Une nouvelle étude analysant des données de 18 pays suggère que la solitude—distincte de l'isolement social—pourrait accélérer le déclin cognitif et la détérioration physique chez les personnes âgées. La recherche, publiée dans la revue Nature Human Behaviour le 15 juin 2026, a examiné les données de plus de 130 000 participants âgés de 50 ans et plus.
L'auteure principale, la Dre Emily Chen de l'Université de Californie à San Francisco, a déclaré : 'Nous avons constaté que la solitude perçue, plutôt que l'isolement social objectif, était systématiquement associée à des déclins plus rapides des fonctions cognitives et de la santé physique sur une période de suivi de 10 ans.' L'étude a contrôlé des facteurs tels que l'âge, le sexe, l'éducation et la santé de base.

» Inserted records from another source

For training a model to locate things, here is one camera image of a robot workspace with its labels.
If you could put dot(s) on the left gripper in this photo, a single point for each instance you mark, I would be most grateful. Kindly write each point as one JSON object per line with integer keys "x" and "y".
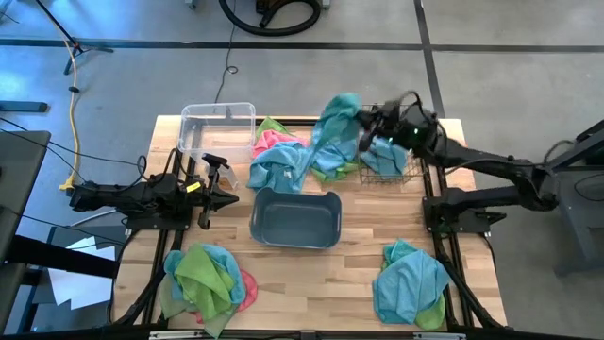
{"x": 206, "y": 218}

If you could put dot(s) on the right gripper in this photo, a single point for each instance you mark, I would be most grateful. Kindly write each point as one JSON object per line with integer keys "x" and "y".
{"x": 391, "y": 125}

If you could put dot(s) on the teal microfiber towel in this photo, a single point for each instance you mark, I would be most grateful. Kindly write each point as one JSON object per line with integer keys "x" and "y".
{"x": 342, "y": 111}
{"x": 396, "y": 250}

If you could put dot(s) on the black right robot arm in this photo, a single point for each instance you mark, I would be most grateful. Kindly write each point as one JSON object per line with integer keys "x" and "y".
{"x": 495, "y": 163}

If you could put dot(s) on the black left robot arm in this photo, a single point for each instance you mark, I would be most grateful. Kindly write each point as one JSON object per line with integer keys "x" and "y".
{"x": 141, "y": 196}

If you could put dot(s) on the spray bottle with black head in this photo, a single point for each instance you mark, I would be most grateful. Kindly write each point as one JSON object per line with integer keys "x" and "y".
{"x": 230, "y": 177}

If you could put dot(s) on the yellow tape tag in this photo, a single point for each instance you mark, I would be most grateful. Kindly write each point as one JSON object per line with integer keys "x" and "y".
{"x": 193, "y": 187}

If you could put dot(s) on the clear plastic bin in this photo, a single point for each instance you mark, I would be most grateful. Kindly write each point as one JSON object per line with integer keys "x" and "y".
{"x": 207, "y": 137}

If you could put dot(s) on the grey-blue plastic basket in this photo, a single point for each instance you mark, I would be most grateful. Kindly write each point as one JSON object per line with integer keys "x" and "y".
{"x": 295, "y": 222}

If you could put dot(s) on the white paper sheets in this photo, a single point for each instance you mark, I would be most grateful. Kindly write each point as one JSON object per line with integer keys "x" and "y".
{"x": 80, "y": 288}

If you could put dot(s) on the black support beam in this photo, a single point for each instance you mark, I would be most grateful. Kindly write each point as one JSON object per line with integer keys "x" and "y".
{"x": 56, "y": 257}

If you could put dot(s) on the dark grey desk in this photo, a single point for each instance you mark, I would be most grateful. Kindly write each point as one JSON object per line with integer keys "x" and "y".
{"x": 19, "y": 189}

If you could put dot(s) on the black flat floor bar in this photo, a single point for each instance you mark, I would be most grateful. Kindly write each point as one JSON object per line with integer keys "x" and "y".
{"x": 23, "y": 107}

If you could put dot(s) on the dark grey equipment stand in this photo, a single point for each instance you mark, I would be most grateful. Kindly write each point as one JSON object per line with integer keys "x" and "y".
{"x": 580, "y": 212}

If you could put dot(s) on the black tripod stand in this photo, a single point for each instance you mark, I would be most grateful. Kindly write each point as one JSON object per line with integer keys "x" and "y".
{"x": 56, "y": 22}

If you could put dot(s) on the black aluminium table frame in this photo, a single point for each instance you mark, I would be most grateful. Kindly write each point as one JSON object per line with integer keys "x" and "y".
{"x": 302, "y": 122}

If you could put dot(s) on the silver metal bracket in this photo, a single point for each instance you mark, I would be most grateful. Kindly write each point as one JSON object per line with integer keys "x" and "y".
{"x": 439, "y": 336}
{"x": 174, "y": 334}

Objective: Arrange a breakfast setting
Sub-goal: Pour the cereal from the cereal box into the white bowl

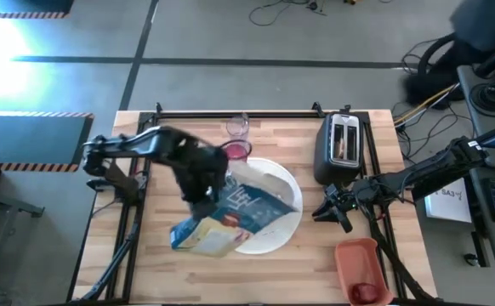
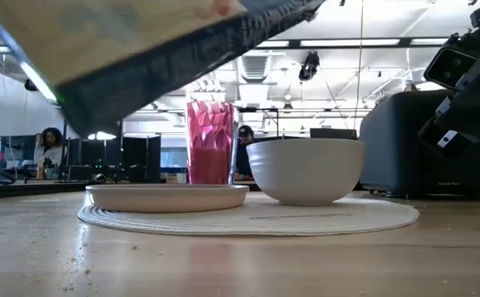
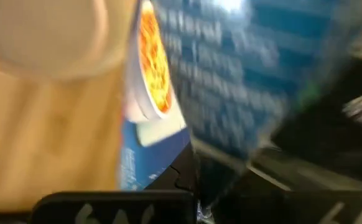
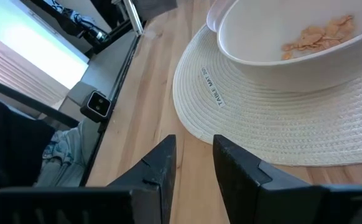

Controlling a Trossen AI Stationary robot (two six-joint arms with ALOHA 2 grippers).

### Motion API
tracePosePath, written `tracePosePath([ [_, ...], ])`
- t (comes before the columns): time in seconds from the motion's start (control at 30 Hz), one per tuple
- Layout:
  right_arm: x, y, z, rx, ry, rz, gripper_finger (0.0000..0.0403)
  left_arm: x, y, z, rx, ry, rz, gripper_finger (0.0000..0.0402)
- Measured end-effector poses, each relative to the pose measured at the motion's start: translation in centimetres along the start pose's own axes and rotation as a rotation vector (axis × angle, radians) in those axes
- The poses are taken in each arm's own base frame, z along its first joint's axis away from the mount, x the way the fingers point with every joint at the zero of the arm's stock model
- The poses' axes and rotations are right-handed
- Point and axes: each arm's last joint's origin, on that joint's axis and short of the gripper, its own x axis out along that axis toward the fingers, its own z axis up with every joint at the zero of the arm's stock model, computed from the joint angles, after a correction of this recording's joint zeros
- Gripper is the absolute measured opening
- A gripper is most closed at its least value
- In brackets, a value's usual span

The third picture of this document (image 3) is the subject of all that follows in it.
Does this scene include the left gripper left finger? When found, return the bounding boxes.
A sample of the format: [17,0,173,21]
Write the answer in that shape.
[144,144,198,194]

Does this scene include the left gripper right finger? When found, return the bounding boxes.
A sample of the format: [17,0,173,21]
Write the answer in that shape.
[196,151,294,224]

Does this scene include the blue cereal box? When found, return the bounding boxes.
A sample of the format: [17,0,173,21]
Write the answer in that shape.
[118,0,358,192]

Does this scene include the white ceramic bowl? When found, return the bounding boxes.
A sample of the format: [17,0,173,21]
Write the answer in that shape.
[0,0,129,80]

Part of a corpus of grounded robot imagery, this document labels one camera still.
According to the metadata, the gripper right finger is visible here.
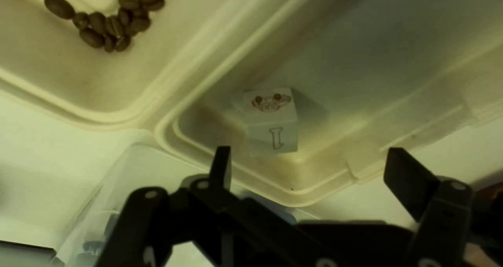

Les résultats clés indiquent que les personnes seules présentaient un risque 15 % plus élevé de développer une déficience cognitive et un risque de mortalité accru de 20 % par rapport à celles qui n'ont pas signalé de solitude. Les effets étaient cohérents dans les 18 pays, y compris les États-Unis, le Royaume-Uni, le Japon et le Brésil.
La Dre Chen a ajouté : 'Ces résultats soulignent l'importance de traiter la solitude comme un problème de santé publique, en particulier chez les populations vieillissantes. Des interventions favorisant des liens sociaux significatifs pourraient aider à atténuer ces risques.' L'étude a été financée par le National Institute on Aging.